Stored data entries
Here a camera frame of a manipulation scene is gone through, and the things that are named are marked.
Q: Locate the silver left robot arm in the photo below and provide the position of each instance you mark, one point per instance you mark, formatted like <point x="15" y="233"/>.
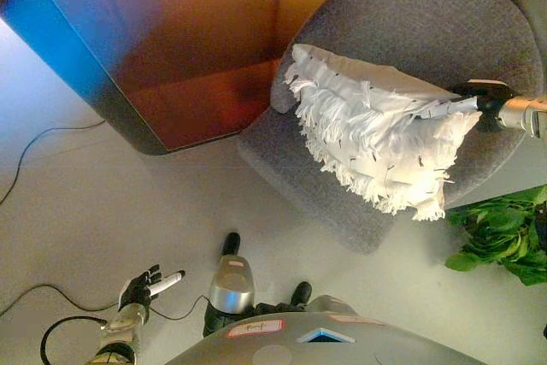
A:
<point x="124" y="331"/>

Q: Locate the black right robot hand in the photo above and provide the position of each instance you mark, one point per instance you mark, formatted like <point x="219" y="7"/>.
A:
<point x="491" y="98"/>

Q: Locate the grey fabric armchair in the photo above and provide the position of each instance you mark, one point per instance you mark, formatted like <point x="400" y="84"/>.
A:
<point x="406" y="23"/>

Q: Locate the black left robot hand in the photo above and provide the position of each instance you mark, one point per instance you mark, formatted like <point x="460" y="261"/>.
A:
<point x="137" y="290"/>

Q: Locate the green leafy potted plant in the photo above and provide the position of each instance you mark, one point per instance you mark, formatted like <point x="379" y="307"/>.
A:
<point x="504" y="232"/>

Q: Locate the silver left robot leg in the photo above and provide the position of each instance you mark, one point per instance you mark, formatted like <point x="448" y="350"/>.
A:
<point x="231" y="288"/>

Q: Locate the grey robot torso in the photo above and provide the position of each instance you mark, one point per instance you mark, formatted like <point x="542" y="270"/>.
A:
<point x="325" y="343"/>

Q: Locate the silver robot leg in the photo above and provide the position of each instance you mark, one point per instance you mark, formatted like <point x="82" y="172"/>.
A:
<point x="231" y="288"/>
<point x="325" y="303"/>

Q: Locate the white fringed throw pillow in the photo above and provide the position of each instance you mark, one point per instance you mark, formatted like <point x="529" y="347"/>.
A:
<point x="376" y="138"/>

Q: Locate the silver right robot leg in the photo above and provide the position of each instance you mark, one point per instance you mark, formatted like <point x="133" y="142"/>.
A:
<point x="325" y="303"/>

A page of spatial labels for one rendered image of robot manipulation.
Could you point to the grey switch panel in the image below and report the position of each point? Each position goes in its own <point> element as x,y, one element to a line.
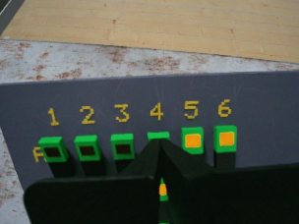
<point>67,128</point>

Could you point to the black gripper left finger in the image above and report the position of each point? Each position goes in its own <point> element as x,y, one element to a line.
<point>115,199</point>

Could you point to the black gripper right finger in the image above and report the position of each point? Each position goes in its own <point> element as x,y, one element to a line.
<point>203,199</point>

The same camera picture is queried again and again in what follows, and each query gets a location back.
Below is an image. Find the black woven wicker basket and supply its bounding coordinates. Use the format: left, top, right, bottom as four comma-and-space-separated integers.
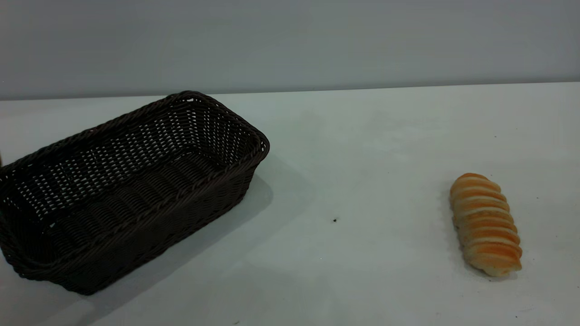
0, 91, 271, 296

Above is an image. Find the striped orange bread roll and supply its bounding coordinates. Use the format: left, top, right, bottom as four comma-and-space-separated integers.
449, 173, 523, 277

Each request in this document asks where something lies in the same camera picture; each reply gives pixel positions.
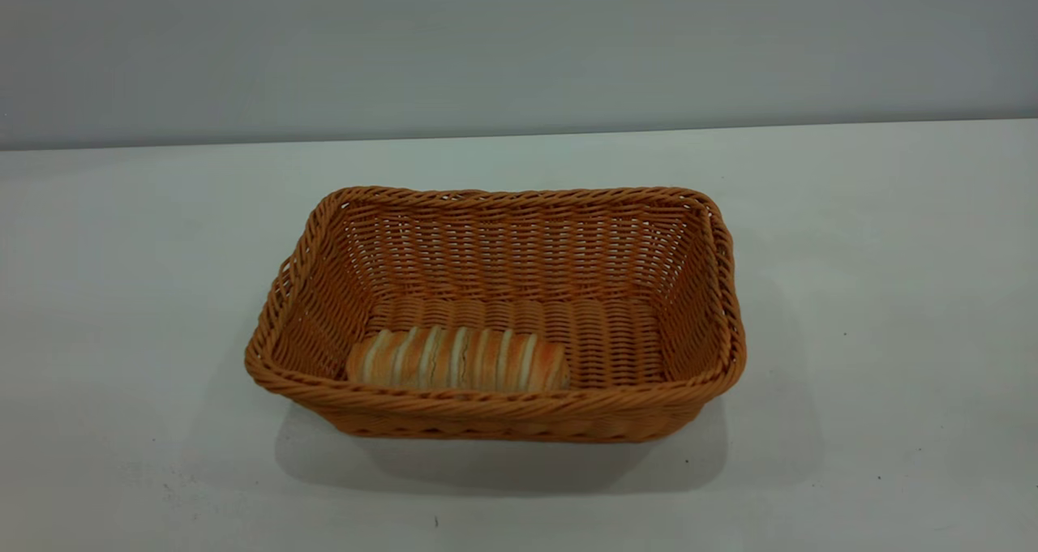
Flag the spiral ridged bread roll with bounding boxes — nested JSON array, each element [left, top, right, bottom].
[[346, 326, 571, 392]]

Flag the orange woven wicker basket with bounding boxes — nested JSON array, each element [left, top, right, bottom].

Requirement —
If a line of the records holds the word "manipulation", count it; report only the total.

Your solution —
2